Pertemuan minggu kelima
Ni Luh Sriyani (18413241001)
Syukur dan Kebahagiaan Tanpa Beban
Rabu, 26 Februari 2020 merupakan pertemuan kelima untuk
mata kuliah Etika dan Profesi Keguruan. Di minggu ini banyak hal positif yang
telah saya lalui danbisa saya jadikan
pelajaran hidup, mulai dari kegiatan organisasi mahasiswa yang menuntut saya
untuk pandai mengatur waktu, kegiatan kerelawanan yang banyak mengajarkan saya
tentang berbagi dan belajar bersama orang-orang yang mungkin kurang beruntung
dari saya dan banyak kegiatan positif lainnya. Namun, disini saya akan
menceritakan satu hal yang mungkin bisa menjadi pelajaran hidup bagi kita
semua. Tepatnya di hari minggu saya dan teman2 satu komunitas melaksanakan
kegiatan jual baju bekas di Sundmor UGM, kegiatan tersebut kami laksanakan
dalam rangka mengumpulkan uang dari sumbangan baju bekas yang mana hasilnya
akan disalurkan untuk anak-anak pemulung yang tergabung dalam Sekolah Marginal.
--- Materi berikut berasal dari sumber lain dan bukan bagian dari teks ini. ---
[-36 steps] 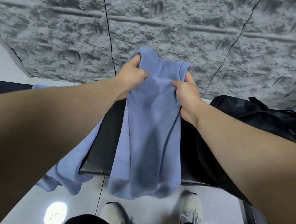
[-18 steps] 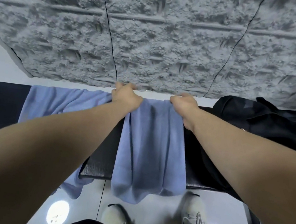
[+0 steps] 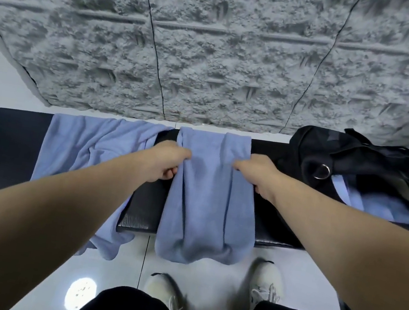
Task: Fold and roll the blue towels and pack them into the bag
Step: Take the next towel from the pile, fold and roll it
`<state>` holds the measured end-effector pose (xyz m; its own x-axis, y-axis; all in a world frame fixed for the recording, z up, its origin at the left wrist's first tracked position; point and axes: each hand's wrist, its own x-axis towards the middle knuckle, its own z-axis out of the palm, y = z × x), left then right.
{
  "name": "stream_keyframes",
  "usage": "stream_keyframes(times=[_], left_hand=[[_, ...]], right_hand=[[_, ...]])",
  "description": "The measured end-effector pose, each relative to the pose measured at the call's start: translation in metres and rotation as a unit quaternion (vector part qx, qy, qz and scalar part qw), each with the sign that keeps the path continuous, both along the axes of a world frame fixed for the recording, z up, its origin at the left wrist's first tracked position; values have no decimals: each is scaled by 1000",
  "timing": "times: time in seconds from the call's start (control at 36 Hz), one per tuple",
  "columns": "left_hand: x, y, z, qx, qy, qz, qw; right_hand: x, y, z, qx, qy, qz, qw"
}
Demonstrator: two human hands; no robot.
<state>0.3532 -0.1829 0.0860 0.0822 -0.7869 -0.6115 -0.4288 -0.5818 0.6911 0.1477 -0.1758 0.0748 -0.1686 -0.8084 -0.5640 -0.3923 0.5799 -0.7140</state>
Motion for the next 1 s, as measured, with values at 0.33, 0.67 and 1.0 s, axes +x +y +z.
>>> stream_keyframes(times=[0.33,0.67,1.0], left_hand=[[4,-9,-17,-145,7,143,979],[24,92,-38,-508,-208,-296,782],[51,154,-55,-503,-340,-505,614]], right_hand=[[-6,-3,-10,-89,75,-21,993],[-12,92,-15,-347,152,293,878],[-28,130,-13,-329,284,452,779]])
Sekolah Marginal sendiri merupakan organisasi pendidikan alternatif yang
mewadahi anak-anak pemulung di Desa Kledokan,Caturtunggal untuk dapat mengenyam
pendidikan dan merasakan bagaimana iklim proses belajar mengajar. Keberadaan sekolah
tersebut sudah digagas sejak dulu oleh mahasiswa yang kini tergabung dalam
sebuah perkumpulan yaitu Komunitas Sekolah Marginal. Saya sendiri juga
terpanggil untuk ikut membantu pendidikan disana dengan bergabung sebagai
relawan pengajar calistung di sekolah tersebut.
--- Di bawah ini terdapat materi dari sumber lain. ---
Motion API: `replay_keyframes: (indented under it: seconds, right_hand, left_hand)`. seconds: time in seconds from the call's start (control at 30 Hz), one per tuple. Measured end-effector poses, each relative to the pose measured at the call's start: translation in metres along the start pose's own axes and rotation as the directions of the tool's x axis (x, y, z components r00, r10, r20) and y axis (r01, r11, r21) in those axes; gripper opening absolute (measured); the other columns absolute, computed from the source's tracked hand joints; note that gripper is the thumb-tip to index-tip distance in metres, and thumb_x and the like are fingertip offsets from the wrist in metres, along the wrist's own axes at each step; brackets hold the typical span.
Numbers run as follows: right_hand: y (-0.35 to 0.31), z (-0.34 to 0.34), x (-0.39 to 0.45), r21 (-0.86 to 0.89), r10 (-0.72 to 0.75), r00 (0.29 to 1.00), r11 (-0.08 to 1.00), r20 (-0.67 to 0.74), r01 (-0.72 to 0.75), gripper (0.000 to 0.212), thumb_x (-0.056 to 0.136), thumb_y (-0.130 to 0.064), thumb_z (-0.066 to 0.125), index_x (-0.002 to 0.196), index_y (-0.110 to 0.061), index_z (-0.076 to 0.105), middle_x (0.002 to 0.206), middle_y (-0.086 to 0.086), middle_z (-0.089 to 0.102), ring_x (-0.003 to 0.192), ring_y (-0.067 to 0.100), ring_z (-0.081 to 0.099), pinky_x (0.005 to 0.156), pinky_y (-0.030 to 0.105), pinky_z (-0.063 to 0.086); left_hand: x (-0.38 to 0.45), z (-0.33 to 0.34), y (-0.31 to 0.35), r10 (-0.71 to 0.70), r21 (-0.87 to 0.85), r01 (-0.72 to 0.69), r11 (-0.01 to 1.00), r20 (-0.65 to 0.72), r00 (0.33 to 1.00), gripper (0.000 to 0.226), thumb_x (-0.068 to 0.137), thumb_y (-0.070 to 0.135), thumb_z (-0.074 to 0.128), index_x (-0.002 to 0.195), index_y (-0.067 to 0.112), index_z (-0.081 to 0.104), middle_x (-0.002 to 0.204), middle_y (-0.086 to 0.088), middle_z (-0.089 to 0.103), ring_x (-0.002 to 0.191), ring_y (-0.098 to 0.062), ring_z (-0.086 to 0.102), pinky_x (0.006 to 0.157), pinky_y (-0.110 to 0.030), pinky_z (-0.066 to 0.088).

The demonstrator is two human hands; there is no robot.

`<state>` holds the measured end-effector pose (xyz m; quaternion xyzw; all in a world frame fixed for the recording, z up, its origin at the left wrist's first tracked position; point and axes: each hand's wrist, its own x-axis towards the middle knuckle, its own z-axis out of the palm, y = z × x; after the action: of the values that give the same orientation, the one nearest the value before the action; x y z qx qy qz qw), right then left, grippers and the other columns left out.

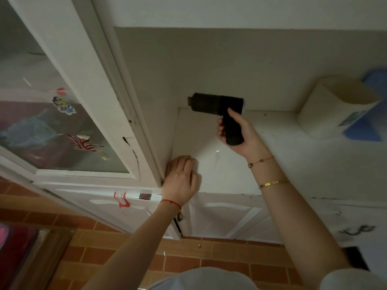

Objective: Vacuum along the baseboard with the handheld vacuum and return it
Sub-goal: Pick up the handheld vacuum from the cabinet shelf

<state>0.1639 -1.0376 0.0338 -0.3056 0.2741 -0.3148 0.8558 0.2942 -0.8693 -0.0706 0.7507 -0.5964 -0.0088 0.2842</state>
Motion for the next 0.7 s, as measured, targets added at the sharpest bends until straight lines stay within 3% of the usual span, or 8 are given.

Selama berproses disana, saya mendapatkan banyak
sekali pelajaran hidup yang senantiasa membentuk pola pikir dan kepribadian
saya menjadi lebih baik. Mengerti akan sebuah kondisi tak layak yang dirasakan
anak-anak pemulung disana, namun mereka tak bisa berbuat banyak mengingat
pengetahuan yang kurang memadai menjadi faktor sulitnya mereka untuk maju dan
berjuang dari keterpurukan kondisi hidup. Selama menjadi relawan disana
pemandangan kemiskinan, ketidaklayakan, dan kemarginalan memang setiap hari
dapat saya lihat, namun satu hal yang membuat saya kagum adalah ketika melihat
betapa anak-anak disana tetap menikmati hidup mereka ditengah ketidaklayakan
yang mendera. Mereka tetap bisa bermain dengan canda tawa yang tak dibuat-buat
bersama teman-teman yang memiliki nasib yang sama, mereka tetap bisa tertawa
cekikikan dengan guyonan yang sederhana, mereka tetap menikmati betapa lezatnya
masakan yang dibuat oleh orangtuanya sesama pemulung, juga mereka dengan penuh
antusias menikmati proses pembelajaran yang diberikan oleh kakak-kakak
Komunitas Sekolah Marginal. Mereka semua menikmati hidupnya tanpa beban yang
berarti. Hal tersebut memberikan saya pelajaran tentang betapa kebahagiaan itu
bisa kita dapatkan dari hal-hal yang sederhana, hal-hal yang kita nikmati dalam
kehidupan ini. Iyaaa, nikmati dengan penuh rasa syukur, seberapapun terpuruknya
keadaan kita dalam hidup ini. Syukur menjadikan kehidupan kita lebih bermakna,
lebih percaya diri bahwa kebahagiaan bisa dirasakan semua orang tak terkecuali
para pemulung sekalipun. Mereka memang memiliki kondisi hidup yang kurang
mengenakan tapi hal tersebut tak menghalangi betapa mereka menikmati
kebahagiaan hidupnya dengan cara-cara yang sederhana. Syukur menjadi prinsip
penting yang membuat hidup mereka bermakna dan bahagia.